Danyan Zha | 查丹燕
Welcome to my website! I graduated from Columbia University and am currently an Assistant Professor in Economics at Shanghai University of Finance and Economics. Please visit my current website.
This paper analyzes how education distribution affects the marriage market (in particular, female marriage age) by exploiting a massive primary school construction program in Indonesia in the late 1970s as a quasi-natural experiment.
Using the variation across regions in the number of schools constructed and the variation across birth cohorts, I show that in densely populated areas, primary school construction did not affect primary school attainment rate.
Moreover, the program decreased secondary school attainment rate for both men and women due to a crowding out of teacher resources.
Using this change in the education distribution as a source of variation and taking advantage of the large average spousal age gap (five years), I show a woman marries earlier when average education of other women decreases holding their potential husbands’ education distribution unchanged.
I then develop a novel two-to-one dimensional matching model with transferable utilities in an OLG framework and show that the empirical finding suggests that in Indonesia, male education is complementary to both characteristics of women: education and youth.
Following P. Chiappori et al. (2012), I develop a two-dimensional matching model on the marriage market in China, where individuals differ in a continuous attribute
(e.g. socioeconomic status) and a discrete attribute (hukou status).
Surplus gain from marriage depends on the discrete characteristic with the rationale that an urban hukou is much more valuable than
a rural hukou, it’s harder for a husband to move to the wife’s place and a limited quota of hukou change is available upon marriage.
I first derive some general properties of the stable matching, then characterize the closed-form solutions by specifying a quadratic surplus function.
Using China 1990 1% sample census, and proxying socioeconomic status by educational attainment, model predictions are validated.
There are fewer across-hukou type marriages and even fewer rural husband - urban wife match. Matching is assortative on education
within each marriage type. Urban husbands with rural wives have on average fewer schooling years than those with urban wives.
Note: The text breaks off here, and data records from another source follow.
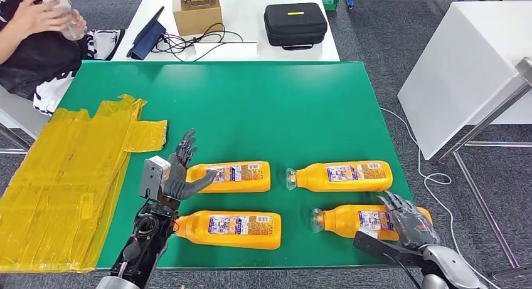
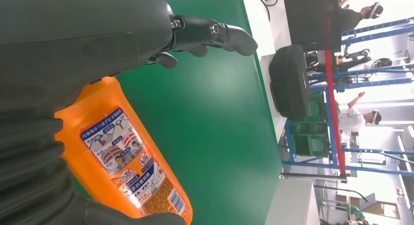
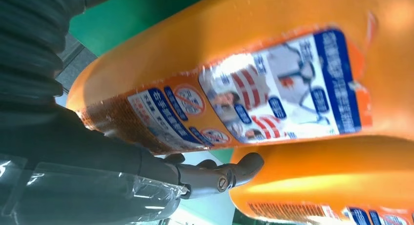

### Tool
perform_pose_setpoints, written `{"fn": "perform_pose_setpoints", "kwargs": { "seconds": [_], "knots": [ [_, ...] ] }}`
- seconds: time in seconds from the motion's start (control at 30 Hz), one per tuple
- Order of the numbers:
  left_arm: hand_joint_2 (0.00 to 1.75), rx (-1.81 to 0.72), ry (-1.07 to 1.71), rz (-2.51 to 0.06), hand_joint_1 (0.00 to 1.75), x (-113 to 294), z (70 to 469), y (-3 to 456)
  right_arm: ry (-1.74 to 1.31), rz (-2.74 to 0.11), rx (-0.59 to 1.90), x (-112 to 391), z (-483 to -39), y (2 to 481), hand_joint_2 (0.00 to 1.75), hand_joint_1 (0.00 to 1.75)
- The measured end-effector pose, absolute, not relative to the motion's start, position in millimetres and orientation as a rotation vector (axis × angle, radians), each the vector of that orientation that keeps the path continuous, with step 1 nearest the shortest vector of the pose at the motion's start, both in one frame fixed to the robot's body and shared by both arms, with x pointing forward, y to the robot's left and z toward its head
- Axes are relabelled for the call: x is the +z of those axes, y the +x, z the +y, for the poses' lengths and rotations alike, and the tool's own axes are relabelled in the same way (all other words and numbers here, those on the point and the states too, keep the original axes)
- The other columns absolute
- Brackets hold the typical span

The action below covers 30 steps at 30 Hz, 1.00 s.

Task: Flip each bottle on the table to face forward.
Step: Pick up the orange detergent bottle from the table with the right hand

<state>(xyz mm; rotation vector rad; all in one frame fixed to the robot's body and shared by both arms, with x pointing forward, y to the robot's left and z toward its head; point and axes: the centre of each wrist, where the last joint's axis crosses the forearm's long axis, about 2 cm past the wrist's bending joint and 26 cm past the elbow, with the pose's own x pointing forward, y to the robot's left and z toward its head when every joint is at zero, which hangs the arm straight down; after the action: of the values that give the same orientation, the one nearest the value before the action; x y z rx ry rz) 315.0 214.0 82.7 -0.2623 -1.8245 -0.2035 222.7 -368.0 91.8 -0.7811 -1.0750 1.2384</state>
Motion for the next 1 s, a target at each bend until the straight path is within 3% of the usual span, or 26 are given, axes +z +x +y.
{"fn": "perform_pose_setpoints", "kwargs": {
  "seconds": [0.37,0.5,0.53,1.0],
  "knots": [
    [1.75,-0.190,-0.275,-1.808,0.00,80,214,315,-0.777,-1.008,1.261,90,-377,213,1.75,0.00],
    [1.75,-0.187,-0.275,-1.804,0.00,79,214,316,-0.785,-0.995,1.261,91,-377,210,1.75,1.69],
    [1.75,-0.185,-0.275,-1.803,0.00,79,214,316,-0.786,-0.991,1.262,91,-377,209,1.75,1.75],
    [1.75,-0.178,-0.275,-1.794,0.00,77,214,315,-0.799,-0.993,1.262,91,-376,208,1.75,1.75]
  ]
}}
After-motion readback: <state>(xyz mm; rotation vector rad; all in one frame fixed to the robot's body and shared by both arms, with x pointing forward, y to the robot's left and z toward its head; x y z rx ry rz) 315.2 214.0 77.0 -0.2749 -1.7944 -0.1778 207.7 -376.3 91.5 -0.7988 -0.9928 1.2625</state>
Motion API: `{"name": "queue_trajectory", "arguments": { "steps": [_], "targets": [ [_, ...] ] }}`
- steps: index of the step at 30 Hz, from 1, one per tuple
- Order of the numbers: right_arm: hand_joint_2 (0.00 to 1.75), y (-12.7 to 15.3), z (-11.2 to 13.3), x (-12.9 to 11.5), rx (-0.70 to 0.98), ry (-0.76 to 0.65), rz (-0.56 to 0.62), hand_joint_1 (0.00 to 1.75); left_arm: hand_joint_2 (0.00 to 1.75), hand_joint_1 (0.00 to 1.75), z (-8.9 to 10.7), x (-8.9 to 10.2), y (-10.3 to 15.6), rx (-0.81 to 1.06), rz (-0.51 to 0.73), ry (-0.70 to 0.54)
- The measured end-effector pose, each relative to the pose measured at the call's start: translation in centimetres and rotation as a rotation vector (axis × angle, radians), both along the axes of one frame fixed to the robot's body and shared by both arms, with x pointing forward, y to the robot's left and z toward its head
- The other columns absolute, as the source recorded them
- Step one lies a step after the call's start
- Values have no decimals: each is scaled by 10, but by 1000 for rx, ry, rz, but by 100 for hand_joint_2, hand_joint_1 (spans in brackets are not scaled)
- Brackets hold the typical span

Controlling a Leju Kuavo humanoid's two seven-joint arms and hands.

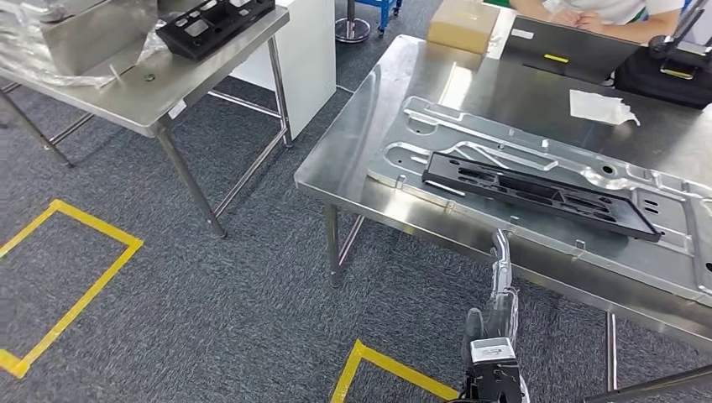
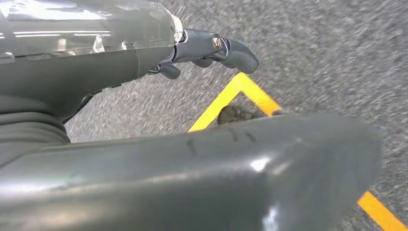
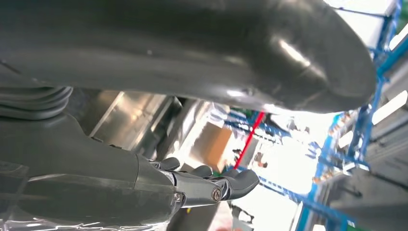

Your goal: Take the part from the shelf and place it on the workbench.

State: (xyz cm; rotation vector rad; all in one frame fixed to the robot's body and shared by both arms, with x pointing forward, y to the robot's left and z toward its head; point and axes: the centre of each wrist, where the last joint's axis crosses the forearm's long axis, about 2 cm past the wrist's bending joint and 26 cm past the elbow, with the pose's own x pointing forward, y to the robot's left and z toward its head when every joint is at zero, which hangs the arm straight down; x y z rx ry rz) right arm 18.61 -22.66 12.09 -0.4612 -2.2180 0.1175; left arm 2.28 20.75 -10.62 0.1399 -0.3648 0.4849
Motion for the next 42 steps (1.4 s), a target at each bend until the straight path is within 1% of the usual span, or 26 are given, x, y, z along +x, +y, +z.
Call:
{"name": "queue_trajectory", "arguments": {
  "steps": [9,15,29,42],
  "targets": [
    [0,0,-3,-5,-19,20,-32,0,0,0,0,-2,-4,-20,-15,-12],
    [0,1,-4,-10,-23,48,-22,0,0,0,0,-2,-4,-15,-16,-8],
    [0,0,-3,-9,-21,57,-14,0,0,0,1,0,-6,-9,-11,-5],
    [0,0,-7,3,-38,76,10,0,0,0,2,0,-11,-7,1,-3]
  ]
}}
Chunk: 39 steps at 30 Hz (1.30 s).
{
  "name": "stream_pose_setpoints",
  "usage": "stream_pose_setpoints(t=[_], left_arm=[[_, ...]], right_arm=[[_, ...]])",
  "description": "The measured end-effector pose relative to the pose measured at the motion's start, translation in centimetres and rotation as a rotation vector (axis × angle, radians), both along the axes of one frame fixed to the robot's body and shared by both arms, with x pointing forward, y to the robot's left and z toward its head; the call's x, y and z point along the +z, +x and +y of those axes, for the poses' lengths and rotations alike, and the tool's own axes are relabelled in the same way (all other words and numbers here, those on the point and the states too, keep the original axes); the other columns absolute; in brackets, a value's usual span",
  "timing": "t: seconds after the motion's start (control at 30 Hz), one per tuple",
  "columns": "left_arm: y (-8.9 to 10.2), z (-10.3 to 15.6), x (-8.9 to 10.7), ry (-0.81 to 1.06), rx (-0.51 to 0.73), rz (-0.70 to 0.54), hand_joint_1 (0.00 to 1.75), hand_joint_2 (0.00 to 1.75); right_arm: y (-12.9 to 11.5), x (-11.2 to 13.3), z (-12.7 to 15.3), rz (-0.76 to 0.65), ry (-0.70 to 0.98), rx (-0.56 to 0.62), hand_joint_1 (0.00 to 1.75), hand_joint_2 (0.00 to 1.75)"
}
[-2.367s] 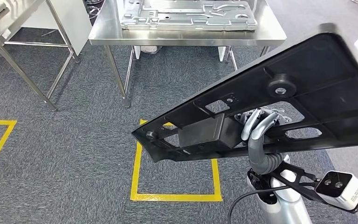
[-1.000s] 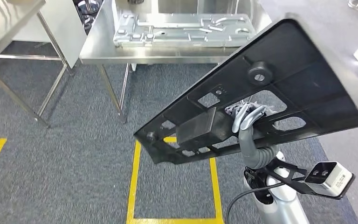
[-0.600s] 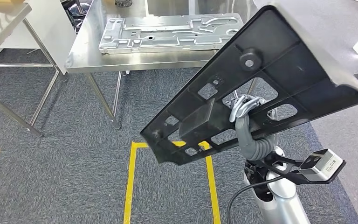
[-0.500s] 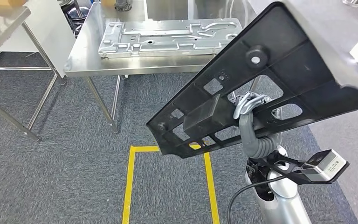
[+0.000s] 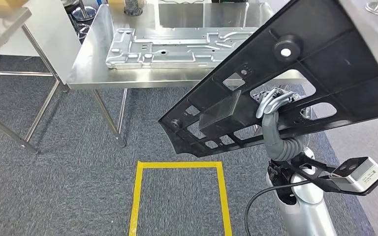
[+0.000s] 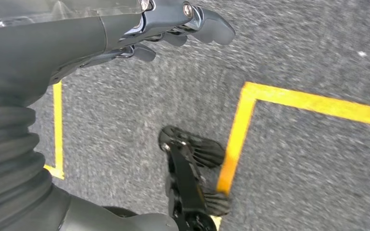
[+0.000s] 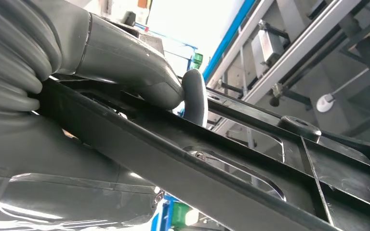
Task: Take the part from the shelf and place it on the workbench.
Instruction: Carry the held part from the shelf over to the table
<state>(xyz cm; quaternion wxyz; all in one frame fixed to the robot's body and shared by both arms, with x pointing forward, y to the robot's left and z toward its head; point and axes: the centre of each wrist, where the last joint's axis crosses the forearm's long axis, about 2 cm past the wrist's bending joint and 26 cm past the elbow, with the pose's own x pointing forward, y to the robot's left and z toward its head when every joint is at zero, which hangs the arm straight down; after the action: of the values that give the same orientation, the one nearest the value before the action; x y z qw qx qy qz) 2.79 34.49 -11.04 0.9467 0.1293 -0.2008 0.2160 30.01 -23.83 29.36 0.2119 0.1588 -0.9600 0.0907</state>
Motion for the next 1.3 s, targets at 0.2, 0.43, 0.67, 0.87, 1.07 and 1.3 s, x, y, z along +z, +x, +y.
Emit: stream_pose_setpoints(t=[0.2, 0.43, 0.67, 0.87, 1.07, 1.3], left_arm=[[0.37, -0.03, 0.03, 0.005, 0.012, 0.005, 0.00, 1.75], [-0.02, -0.15, -0.01, 0.004, 0.014, 0.009, 0.00, 1.75], [-0.24, -0.12, -0.03, 0.005, 0.023, 0.009, 0.00, 1.75], [-0.21, -0.16, -0.03, 0.003, 0.021, 0.002, 0.00, 1.75], [-0.16, -0.17, -0.03, 0.001, 0.010, 0.002, 0.00, 1.75], [0.23, -0.21, 0.00, -0.001, 0.000, 0.002, 0.00, 1.75]], right_arm=[[-0.02, -0.04, 0.07, -0.011, -0.020, 0.019, 1.75, 1.75], [0.14, -0.28, 0.11, -0.004, -0.022, 0.043, 1.75, 1.75], [0.24, -0.23, 0.13, -0.006, -0.022, 0.046, 1.75, 1.75], [0.35, -0.18, 0.13, -0.007, -0.024, 0.046, 1.75, 1.75], [0.28, -0.39, 0.14, 0.001, -0.025, 0.045, 1.75, 1.75], [0.14, -0.54, 0.19, 0.006, -0.024, 0.043, 1.75, 1.75]])
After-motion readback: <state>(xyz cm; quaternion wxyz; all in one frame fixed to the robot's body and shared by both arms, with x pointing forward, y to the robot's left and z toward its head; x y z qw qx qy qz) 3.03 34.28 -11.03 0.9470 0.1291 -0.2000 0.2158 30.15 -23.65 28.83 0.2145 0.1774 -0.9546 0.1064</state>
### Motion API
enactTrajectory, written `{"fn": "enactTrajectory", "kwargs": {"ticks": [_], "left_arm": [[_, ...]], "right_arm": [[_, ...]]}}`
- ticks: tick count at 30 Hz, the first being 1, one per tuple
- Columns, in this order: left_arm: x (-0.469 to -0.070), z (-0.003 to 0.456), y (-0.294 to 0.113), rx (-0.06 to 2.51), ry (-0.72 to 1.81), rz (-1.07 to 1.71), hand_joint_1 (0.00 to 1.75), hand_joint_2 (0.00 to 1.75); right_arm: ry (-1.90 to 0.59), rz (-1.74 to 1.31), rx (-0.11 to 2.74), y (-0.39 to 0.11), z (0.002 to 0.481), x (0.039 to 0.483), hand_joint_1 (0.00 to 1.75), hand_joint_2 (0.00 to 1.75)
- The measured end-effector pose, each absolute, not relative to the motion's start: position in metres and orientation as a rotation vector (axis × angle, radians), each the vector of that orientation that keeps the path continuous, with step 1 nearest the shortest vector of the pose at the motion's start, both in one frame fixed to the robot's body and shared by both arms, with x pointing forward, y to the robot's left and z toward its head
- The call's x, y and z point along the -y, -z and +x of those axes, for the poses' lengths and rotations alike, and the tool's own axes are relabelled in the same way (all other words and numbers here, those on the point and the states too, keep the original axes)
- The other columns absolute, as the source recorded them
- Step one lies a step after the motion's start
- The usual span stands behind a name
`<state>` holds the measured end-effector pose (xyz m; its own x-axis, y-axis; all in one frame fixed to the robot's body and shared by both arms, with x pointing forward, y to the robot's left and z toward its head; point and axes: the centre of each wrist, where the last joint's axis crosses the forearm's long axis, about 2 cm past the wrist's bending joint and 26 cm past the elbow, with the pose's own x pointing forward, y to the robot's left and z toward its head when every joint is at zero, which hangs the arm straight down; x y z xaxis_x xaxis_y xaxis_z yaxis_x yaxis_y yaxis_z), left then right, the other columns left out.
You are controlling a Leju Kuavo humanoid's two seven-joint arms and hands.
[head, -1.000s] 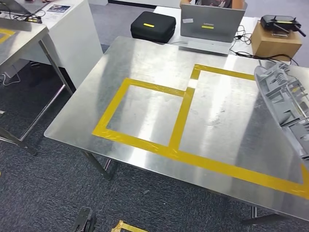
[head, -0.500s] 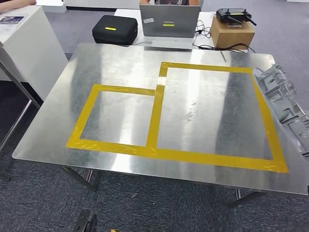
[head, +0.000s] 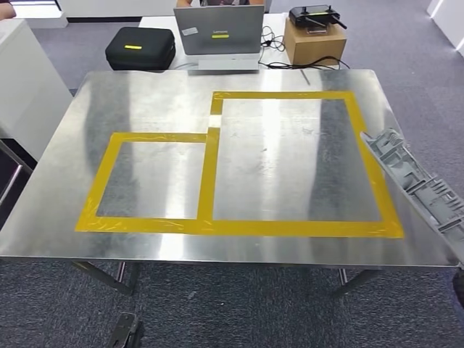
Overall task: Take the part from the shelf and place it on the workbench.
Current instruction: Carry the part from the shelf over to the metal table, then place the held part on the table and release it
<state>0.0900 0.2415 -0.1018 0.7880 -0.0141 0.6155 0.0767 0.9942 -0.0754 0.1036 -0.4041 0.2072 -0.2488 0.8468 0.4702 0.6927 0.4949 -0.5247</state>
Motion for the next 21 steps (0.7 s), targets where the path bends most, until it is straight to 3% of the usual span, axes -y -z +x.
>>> {"fn": "enactTrajectory", "kwargs": {"ticks": [15, 21], "left_arm": [[-0.245, 0.088, 0.102, 0.659, 0.051, -0.097, 0.0, 0.0], [-0.239, 0.113, 0.096, 0.664, 0.139, -0.141, 0.0, 0.0]], "right_arm": [[-0.296, -1.236, 1.957, -0.205, 0.107, 0.406, 1.75, 1.75], [-0.59, -1.11, 1.602, -0.194, 0.186, 0.463, 1.75, 1.75]]}}
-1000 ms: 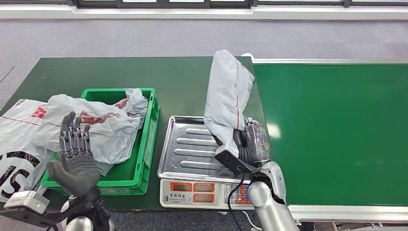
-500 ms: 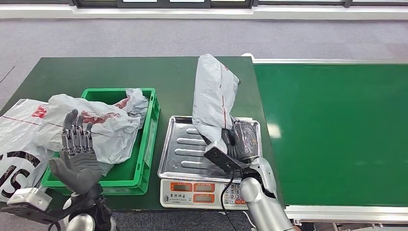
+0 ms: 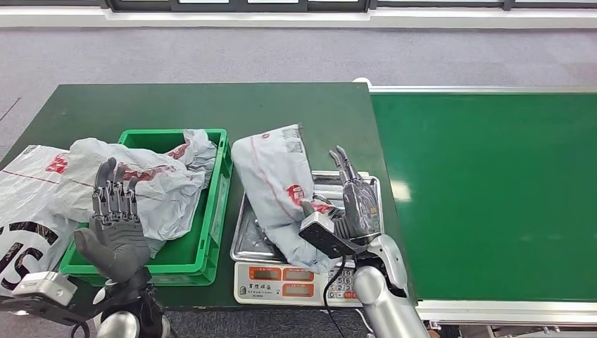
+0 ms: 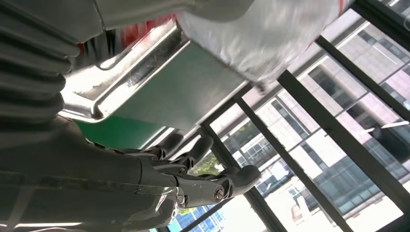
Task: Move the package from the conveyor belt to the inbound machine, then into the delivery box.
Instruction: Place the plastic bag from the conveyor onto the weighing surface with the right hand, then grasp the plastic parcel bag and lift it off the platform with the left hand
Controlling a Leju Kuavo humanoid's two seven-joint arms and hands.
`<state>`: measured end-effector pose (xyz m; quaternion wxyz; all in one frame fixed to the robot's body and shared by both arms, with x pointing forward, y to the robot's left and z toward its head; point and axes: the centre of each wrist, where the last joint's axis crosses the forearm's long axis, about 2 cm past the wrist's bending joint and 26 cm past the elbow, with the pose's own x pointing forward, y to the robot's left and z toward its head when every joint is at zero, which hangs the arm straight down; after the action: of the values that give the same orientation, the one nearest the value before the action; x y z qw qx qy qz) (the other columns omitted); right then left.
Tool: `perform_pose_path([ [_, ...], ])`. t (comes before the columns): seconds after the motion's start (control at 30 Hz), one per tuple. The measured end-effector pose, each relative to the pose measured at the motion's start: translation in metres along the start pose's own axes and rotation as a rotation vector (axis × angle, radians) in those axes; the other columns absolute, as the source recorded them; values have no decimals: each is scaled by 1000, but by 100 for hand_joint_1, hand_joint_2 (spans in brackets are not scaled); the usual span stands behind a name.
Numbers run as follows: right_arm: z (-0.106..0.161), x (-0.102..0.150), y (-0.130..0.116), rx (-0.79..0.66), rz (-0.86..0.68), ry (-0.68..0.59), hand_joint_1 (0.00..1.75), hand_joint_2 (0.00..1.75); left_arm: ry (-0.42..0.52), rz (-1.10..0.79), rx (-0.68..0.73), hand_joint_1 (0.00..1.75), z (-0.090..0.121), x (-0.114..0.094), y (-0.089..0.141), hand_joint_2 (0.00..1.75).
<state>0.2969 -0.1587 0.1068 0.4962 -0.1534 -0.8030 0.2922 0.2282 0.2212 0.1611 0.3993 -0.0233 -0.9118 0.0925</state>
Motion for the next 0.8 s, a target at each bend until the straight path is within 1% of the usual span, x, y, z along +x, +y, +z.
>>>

Previous studies have found a sharp mass decline to the right of 1/2 in the probability density function of wife income share within
household. Incorporating this gender norm into a household model,
I found a testable prediction on labor supply: male labor supply is decreasing with wife’s wage when her potential wage is lower than his,
however, it’s going to increase with wife’s wage when her potential wage is higher than his.
With this micro-founded marital surplus, I then introduce a matching model on potential wages,
which still predicts positive assortative matching on wages.
During 1966 and 1978 in China, 17 million youth were sent down to countryside.
Using a dataset on monozygotic twins in China, we analyzed the impact of this experience on their future marriage outcomes.
We found an insignificant impact on females but for males: three years’ sent-down experience increased first marriage age by 0.384 years
and decreased spousal consumption share by 30%.